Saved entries
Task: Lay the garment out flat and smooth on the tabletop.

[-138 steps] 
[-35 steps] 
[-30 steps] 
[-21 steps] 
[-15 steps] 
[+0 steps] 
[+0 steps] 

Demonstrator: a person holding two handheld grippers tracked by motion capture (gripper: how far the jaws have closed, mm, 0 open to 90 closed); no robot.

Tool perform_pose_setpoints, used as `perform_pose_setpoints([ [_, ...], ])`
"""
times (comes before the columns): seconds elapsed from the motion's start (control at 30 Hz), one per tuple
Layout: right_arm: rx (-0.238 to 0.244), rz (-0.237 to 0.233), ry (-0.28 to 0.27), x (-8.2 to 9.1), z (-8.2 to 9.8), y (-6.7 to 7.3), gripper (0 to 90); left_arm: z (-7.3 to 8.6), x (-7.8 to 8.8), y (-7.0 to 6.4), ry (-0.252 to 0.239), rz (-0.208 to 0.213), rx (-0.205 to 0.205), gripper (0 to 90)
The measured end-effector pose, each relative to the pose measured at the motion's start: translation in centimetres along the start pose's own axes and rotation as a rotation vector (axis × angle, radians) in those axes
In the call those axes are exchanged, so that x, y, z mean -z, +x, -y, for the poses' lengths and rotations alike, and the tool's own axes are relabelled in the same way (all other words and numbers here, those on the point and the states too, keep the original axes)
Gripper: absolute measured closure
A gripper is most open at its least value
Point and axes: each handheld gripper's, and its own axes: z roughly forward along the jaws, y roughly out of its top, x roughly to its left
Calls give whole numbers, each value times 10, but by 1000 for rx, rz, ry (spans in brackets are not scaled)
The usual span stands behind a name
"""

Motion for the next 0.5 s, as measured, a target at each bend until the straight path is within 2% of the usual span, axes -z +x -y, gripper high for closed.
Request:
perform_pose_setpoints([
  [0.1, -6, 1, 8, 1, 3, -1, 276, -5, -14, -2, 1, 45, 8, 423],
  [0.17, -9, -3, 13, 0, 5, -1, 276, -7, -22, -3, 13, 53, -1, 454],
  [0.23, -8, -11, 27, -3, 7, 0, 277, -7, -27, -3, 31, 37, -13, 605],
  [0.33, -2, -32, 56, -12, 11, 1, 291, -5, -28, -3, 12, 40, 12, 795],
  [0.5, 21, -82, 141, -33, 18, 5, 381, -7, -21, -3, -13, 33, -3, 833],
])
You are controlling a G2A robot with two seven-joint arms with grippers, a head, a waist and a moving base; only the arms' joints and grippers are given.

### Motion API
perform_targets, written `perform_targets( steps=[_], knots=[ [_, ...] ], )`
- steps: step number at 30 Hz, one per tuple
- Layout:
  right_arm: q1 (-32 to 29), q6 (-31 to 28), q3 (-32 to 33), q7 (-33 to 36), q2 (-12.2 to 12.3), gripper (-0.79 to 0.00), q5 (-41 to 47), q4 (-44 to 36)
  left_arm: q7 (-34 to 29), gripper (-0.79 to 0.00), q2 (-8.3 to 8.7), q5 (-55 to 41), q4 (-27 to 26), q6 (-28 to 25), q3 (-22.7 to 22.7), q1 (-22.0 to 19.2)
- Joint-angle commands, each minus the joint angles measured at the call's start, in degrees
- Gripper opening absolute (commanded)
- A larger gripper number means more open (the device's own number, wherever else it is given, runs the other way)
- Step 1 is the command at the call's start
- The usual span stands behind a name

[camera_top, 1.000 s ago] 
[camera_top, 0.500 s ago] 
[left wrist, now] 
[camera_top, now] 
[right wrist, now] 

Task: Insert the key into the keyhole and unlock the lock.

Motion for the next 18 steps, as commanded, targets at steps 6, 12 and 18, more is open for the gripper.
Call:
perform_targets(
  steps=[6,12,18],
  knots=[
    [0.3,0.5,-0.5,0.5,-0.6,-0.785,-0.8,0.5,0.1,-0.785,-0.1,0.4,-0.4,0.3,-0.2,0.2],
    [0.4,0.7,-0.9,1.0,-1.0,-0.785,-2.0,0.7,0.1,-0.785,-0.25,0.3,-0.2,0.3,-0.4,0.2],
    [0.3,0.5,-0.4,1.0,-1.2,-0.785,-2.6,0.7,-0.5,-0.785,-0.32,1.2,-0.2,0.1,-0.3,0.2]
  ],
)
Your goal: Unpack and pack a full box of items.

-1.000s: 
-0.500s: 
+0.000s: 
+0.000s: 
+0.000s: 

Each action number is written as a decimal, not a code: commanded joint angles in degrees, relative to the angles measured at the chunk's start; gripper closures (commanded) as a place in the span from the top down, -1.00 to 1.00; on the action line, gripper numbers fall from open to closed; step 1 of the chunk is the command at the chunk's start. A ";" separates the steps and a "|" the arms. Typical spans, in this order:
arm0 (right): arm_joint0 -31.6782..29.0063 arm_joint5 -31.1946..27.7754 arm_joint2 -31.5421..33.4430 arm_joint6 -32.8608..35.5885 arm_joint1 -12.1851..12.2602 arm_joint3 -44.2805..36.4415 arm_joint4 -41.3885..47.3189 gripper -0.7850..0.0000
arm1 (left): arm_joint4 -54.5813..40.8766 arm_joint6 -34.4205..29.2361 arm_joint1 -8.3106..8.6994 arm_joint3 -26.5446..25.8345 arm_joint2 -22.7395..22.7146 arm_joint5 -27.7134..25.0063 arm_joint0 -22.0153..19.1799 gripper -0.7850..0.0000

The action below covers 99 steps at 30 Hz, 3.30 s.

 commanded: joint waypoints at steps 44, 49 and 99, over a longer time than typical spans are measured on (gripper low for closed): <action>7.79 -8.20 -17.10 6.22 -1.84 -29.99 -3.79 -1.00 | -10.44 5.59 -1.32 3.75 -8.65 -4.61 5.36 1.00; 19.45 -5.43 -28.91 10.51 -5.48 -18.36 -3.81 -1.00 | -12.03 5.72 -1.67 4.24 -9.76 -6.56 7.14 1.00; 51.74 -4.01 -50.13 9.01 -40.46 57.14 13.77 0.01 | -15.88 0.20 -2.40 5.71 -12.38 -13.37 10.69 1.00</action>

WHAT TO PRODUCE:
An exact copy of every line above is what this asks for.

ANSWER TO THIS TASK:
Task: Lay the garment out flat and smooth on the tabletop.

[-138 steps] 
[-35 steps] 
[-30 steps] 
[-21 steps] 
[-15 steps] 
[+0 steps] 
[+0 steps] 

Demonstrator: a person holding two handheld grippers tracked by motion capture (gripper: how far the jaws have closed, mm, 0 open to 90 closed); no robot.

Tool perform_pose_setpoints, used as `perform_pose_setpoints([ [_, ...], ])`
"""
times (comes before the columns): seconds elapsed from the motion's start (control at 30 Hz), one per tuple
Layout: right_arm: rx (-0.238 to 0.244), rz (-0.237 to 0.233), ry (-0.28 to 0.27), x (-8.2 to 9.1), z (-8.2 to 9.8), y (-6.7 to 7.3), gripper (0 to 90); left_arm: z (-7.3 to 8.6), x (-7.8 to 8.8), y (-7.0 to 6.4), ry (-0.252 to 0.239), rz (-0.208 to 0.213), rx (-0.205 to 0.205), gripper (0 to 90)
The measured end-effector pose, each relative to the pose measured at the motion's start: translation in centimetres along the start pose's own axes and rotation as a rotation vector (axis × angle, radians) in those axes
In the call those axes are exchanged, so that x, y, z mean -z, +x, -y, for the poses' lengths and rotations alike, and the tool's own axes are relabelled in the same way (all other words and numbers here, those on the point and the states too, keep the original axes)
Gripper: absolute measured closure
A gripper is most open at its least value
Point and axes: each handheld gripper's, and its own axes: z roughly forward along the jaws, y roughly out of its top, x roughly to its left
Calls give whole numbers, each value times 10, but by 1000 for rx, rz, ry (spans in brackets are not scaled)
The usual span stands behind a name
"""

Motion for the next 0.5 s, as measured, a target at each bend until the straight path is within 2% of the usual span, axes -z +x -y, gripper high for closed.
Request:
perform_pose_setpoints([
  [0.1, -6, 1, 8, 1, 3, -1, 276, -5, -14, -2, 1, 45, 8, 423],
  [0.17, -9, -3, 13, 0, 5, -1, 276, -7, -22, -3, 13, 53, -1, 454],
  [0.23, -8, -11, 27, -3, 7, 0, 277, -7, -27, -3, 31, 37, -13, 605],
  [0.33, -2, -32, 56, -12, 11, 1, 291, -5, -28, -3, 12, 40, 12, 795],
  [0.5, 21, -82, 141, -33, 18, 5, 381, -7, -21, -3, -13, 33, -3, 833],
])
You are controlling a G2A robot with two seven-joint arms with grippers, a head, a waist and a moving base; only the arms' joints and grippers are given.

### Motion API
perform_targets, written `perform_targets( steps=[_], knots=[ [_, ...] ], )`
- steps: step number at 30 Hz, one per tuple
- Layout:
  right_arm: q1 (-32 to 29), q6 (-31 to 28), q3 (-32 to 33), q7 (-33 to 36), q2 (-12.2 to 12.3), gripper (-0.79 to 0.00), q5 (-41 to 47), q4 (-44 to 36)
  left_arm: q7 (-34 to 29), gripper (-0.79 to 0.00), q2 (-8.3 to 8.7), q5 (-55 to 41), q4 (-27 to 26), q6 (-28 to 25), q3 (-22.7 to 22.7), q1 (-22.0 to 19.2)
- Joint-angle commands, each minus the joint angles measured at the call's start, in degrees
- Gripper opening absolute (commanded)
- A larger gripper number means more open (the device's own number, wherever else it is given, runs the other way)
- Step 1 is the command at the call's start
- The usual span stands behind a name

[camera_top, 1.000 s ago] 
[camera_top, 0.500 s ago] 
[left wrist, now] 
[camera_top, now] 
[right wrist, now] 

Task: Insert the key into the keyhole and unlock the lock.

Motion for the next 18 steps, as commanded, targets at steps 6, 12 and 18, more is open for the gripper.
Call:
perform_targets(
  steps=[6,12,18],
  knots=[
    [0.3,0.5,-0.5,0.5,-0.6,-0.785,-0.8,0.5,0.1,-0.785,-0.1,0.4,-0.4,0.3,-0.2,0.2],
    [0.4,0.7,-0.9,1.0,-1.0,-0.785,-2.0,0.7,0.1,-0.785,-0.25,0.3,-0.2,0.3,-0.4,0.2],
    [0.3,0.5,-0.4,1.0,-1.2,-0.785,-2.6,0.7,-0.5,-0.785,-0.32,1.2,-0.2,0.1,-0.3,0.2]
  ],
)
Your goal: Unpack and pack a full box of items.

-1.000s: 
-0.500s: 
+0.000s: 
+0.000s: 
+0.000s: 

Each action number is written as a decimal, not a code: commanded joint angles in degrees, relative to the angles measured at the chunk's start; gripper closures (commanded) as a place in the span from the top down, -1.00 to 1.00; on the action line, gripper numbers fall from open to closed; step 1 of the chunk is the command at the chunk's start. A ";" separates the steps and a "|" the arms. Typical spans, in this order:
arm0 (right): arm_joint0 -31.6782..29.0063 arm_joint5 -31.1946..27.7754 arm_joint2 -31.5421..33.4430 arm_joint6 -32.8608..35.5885 arm_joint1 -12.1851..12.2602 arm_joint3 -44.2805..36.4415 arm_joint4 -41.3885..47.3189 gripper -0.7850..0.0000
arm1 (left): arm_joint4 -54.5813..40.8766 arm_joint6 -34.4205..29.2361 arm_joint1 -8.3106..8.6994 arm_joint3 -26.5446..25.8345 arm_joint2 -22.7395..22.7146 arm_joint5 -27.7134..25.0063 arm_joint0 -22.0153..19.1799 gripper -0.7850..0.0000

The action below covers 99 steps at 30 Hz, 3.30 s.

 commanded: joint waypoints at steps 44, 49 and 99, over a longer time than typical spans are measured on (gripper low for closed): <action>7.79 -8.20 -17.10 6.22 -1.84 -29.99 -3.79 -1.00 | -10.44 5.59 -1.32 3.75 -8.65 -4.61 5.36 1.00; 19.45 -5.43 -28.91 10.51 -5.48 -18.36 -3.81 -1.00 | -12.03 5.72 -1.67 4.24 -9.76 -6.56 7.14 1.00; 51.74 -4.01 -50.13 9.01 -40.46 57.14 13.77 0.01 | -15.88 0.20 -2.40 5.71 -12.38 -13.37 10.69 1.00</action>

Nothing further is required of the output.